Exercise details —
Please reproduce all of the lines below, word for word and in full.

The data —
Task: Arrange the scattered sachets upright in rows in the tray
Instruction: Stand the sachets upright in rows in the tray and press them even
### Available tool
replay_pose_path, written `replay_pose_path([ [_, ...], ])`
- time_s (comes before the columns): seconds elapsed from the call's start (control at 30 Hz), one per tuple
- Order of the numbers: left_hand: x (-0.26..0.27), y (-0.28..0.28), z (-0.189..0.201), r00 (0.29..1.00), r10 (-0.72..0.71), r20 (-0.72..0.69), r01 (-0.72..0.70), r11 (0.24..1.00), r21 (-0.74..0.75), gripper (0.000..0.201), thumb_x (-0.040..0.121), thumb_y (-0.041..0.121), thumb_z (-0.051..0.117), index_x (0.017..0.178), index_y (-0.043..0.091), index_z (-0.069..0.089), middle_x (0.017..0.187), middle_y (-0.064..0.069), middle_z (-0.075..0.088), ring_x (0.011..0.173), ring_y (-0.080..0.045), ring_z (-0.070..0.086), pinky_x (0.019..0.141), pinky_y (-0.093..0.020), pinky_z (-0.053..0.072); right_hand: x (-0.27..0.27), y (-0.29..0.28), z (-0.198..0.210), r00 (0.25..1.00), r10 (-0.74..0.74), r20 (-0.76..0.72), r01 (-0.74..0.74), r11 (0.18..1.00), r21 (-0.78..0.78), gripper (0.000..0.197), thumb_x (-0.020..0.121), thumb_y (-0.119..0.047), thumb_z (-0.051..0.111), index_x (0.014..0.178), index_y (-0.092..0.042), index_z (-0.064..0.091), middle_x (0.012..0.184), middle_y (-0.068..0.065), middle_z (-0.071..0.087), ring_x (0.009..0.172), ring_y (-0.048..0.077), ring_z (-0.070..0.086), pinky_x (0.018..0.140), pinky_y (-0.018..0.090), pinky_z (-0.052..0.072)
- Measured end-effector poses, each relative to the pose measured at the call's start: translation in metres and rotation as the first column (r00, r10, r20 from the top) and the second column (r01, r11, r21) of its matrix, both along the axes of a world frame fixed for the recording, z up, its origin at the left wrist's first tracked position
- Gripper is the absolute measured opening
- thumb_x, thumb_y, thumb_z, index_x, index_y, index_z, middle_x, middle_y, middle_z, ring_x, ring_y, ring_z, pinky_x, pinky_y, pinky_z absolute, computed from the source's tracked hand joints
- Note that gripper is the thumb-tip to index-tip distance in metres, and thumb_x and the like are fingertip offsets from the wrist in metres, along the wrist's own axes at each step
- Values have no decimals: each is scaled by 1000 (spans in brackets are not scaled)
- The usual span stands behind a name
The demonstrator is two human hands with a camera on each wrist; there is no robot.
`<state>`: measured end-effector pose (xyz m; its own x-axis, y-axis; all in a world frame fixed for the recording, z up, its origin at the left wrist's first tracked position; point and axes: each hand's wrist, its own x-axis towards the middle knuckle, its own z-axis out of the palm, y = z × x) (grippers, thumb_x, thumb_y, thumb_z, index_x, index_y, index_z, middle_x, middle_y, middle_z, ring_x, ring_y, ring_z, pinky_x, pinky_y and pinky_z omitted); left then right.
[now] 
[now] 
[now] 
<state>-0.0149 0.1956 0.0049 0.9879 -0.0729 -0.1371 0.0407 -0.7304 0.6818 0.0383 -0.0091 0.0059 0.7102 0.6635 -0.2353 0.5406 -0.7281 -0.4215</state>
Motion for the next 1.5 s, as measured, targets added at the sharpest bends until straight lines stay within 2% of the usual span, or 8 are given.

Answer for the task —
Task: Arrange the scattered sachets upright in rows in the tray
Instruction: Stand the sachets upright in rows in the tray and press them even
### Available tool
replay_pose_path, written `replay_pose_path([ [_, ...], ])`
- time_s (comes before the columns): seconds elapsed from the call's start (control at 30 Hz), one per tuple
- Order of the numbers: left_hand: x (-0.26..0.27), y (-0.28..0.28), z (-0.189..0.201), r00 (0.29..1.00), r10 (-0.72..0.71), r20 (-0.72..0.69), r01 (-0.72..0.70), r11 (0.24..1.00), r21 (-0.74..0.75), gripper (0.000..0.201), thumb_x (-0.040..0.121), thumb_y (-0.041..0.121), thumb_z (-0.051..0.117), index_x (0.017..0.178), index_y (-0.043..0.091), index_z (-0.069..0.089), middle_x (0.017..0.187), middle_y (-0.064..0.069), middle_z (-0.075..0.088), ring_x (0.011..0.173), ring_y (-0.080..0.045), ring_z (-0.070..0.086), pinky_x (0.019..0.141), pinky_y (-0.093..0.020), pinky_z (-0.053..0.072); right_hand: x (-0.27..0.27), y (-0.29..0.28), z (-0.198..0.210), r00 (0.25..1.00), r10 (-0.74..0.74), r20 (-0.76..0.72), r01 (-0.74..0.74), r11 (0.18..1.00), r21 (-0.78..0.78), gripper (0.000..0.197), thumb_x (-0.020..0.121), thumb_y (-0.119..0.047), thumb_z (-0.051..0.111), index_x (0.014..0.178), index_y (-0.092..0.042), index_z (-0.064..0.091), middle_x (0.012..0.184), middle_y (-0.068..0.065), middle_z (-0.071..0.087), ring_x (0.009..0.172), ring_y (-0.048..0.077), ring_z (-0.070..0.086), pinky_x (0.018..0.140), pinky_y (-0.018..0.090), pinky_z (-0.052..0.072)
- Measured end-effector poses, each relative to the pose measured at the call's start: translation in metres and rotation as the first column (r00, r10, r20 from the top) and the second column (r01, r11, r21) of its matrix, both along the axes of a world frame fixed for the recording, z up, its origin at the left wrist's first tracked position
- Gripper is the absolute measured opening
- thumb_x, thumb_y, thumb_z, index_x, index_y, index_z, middle_x, middle_y, middle_z, ring_x, ring_y, ring_z, pinky_x, pinky_y, pinky_z absolute, computed from the source's tracked hand joints
- Note that gripper is the thumb-tip to index-tip distance in metres, and thumb_x and the like are fingertip offsets from the wrist in metres, along the wrist's own axes at each step
- Values have no decimals: each is scaled by 1000 (spans in brackets are not scaled)
- The usual span stands behind a name
The demonstrator is two human hands with a camera on each wrist; there is no robot.
`<state>`: measured end-effector pose (xyz m; its own x-axis, y-axis; all in a world frame fixed for the recording, z up, its origin at the left wrist's first tracked position; point and axes: each hand's wrist, its own x-axis towards the middle knuckle, its own z-axis out of the palm, y = z × x) (grippers, thumb_x, thumb_y, thumb_z, index_x, index_y, index_z, middle_x, middle_y, middle_z, ring_x, ring_y, ring_z, pinky_x, pinky_y and pinky_z omitted); left then right.
[now] 
[now] 
[now] 
<state>-0.0149 0.1956 0.0049 0.9879 -0.0729 -0.1371 0.0407 -0.7304 0.6818 0.0383 -0.0091 0.0059 0.7102 0.6635 -0.2353 0.5406 -0.7281 -0.4215</state>
Motion for the next 1.5 s, as measured, targets added at the sharpest bends until straight lines stay within 2% of the usual span, or 8 are given.

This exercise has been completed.